Era inferma, colpita da una grave forma di artrite, ma pochi istanti dopo aver pregato a Torino davanti all’urna con il corpo di don Bosco, guarì miracolosamente e cominciò a camminare. Il racconto del nipote di Caterina Pilenga di Urgnano.

Era inferma, colpita da una grave forma di artrite, ma pochi istanti dopo aver pregato a Torino davanti all’urna con il corpo di don Bosco, guarì miracolosamente e cominciò a camminare. Questa prodigiosa guarigione, avvenuta nel lontano 1931, fu determinante per la canonizzazione dell’apostolo della gioventù avvenuta tre anni dopo.

C’è un pezzo di Bergamo, e più precisamente di Urgnano, nella santità del grande prete torinese fondatore dei Salesiani. Fu infatti grazie al miracolo riconosciuto a una donna del paese, Caterina Lanfranchi Pilenga, scomparsa nel 1945 e all’epoca 62enne, che l’allora beato Giovanni Bosco poté ufficialmente diventare Santo.

E il prossimo venerdì 7 febbraio alle 8,30, 83 anni dopo quei fatti, l’urna con le reliquie si fermerà proprio nella parrocchiale di Urgnano, durante il pellegrinaggio per l’Italia, prima di ripartire alla volta del Patronato San Vincenzo, del Seminario e della Cattedrale di Bergamo dove resterà esposta fino a domenica 9 febbraio.

Un evento che per i discendenti di Caterina assume un significato e un’emozione particolare, come ricorda il nipote Italo Pilenga, classe 1937, noto imprenditore tessile di Urgnano, figlio di Giuseppe Pilenga.

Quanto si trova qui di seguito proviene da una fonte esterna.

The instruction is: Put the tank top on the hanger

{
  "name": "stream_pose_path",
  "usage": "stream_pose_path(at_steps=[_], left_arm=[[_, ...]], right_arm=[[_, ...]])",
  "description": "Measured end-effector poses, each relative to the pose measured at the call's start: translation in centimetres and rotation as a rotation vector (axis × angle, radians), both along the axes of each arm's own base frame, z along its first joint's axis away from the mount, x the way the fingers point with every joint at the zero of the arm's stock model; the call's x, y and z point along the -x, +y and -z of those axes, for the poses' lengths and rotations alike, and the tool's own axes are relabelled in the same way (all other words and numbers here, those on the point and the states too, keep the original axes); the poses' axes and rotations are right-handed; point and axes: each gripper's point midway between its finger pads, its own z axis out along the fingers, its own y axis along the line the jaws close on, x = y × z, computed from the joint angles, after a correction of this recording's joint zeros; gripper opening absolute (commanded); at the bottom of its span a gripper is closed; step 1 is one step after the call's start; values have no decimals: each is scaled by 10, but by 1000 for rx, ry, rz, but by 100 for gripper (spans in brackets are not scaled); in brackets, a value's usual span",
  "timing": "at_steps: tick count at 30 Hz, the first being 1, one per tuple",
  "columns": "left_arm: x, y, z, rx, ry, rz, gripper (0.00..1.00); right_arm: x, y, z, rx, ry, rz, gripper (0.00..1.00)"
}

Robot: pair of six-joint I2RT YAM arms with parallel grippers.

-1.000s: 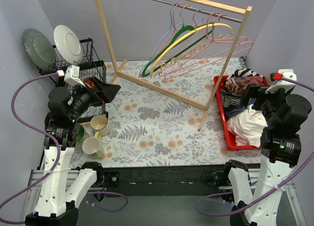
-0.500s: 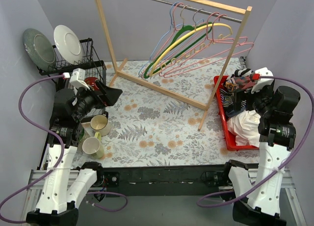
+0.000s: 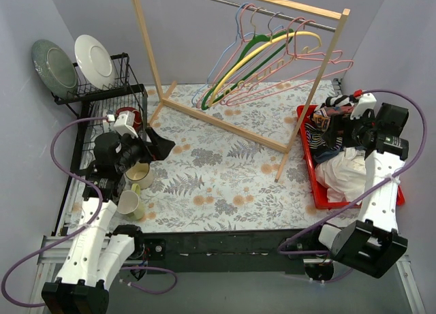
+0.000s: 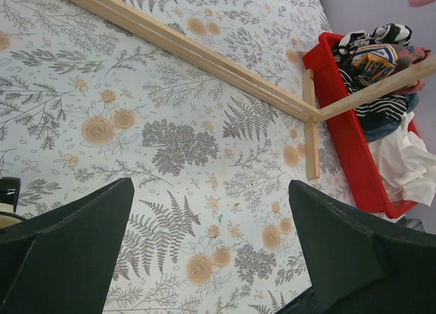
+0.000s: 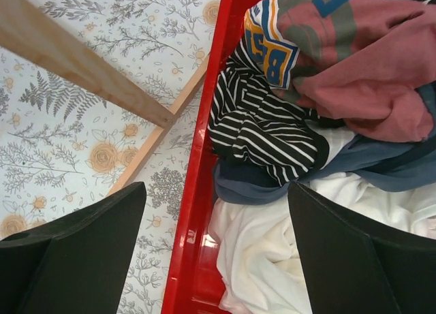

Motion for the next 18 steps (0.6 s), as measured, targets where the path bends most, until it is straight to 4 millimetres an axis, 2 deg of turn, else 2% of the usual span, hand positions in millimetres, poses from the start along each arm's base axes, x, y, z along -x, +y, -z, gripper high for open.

«Anche se all’epoca dei fatti non ero ancora nato – racconta –, mi ricordo bene di mia nonna Caterina, la cui storia ha segnato il percorso della nostra famiglia. Basti dire che quasi tutti siamo poi andati a studiare dai Salesiani: io ad esempio vi ho frequentato le medie. La nostra era infatti una famiglia allargata e matriarcale, con al centro nonna Caterina e nonno Alessandro, e abitavamo tutti insieme nel cortile di via Rimembranze. Ci metteva soggezione e tutte le mattine, la prima cosa da fare era quella di andare a portarle il saluto e domandarle: “Buongiorno nonna, ha dormito bene?”. Così lei ci ricompensava dandoci gli “anesì” da succhiare».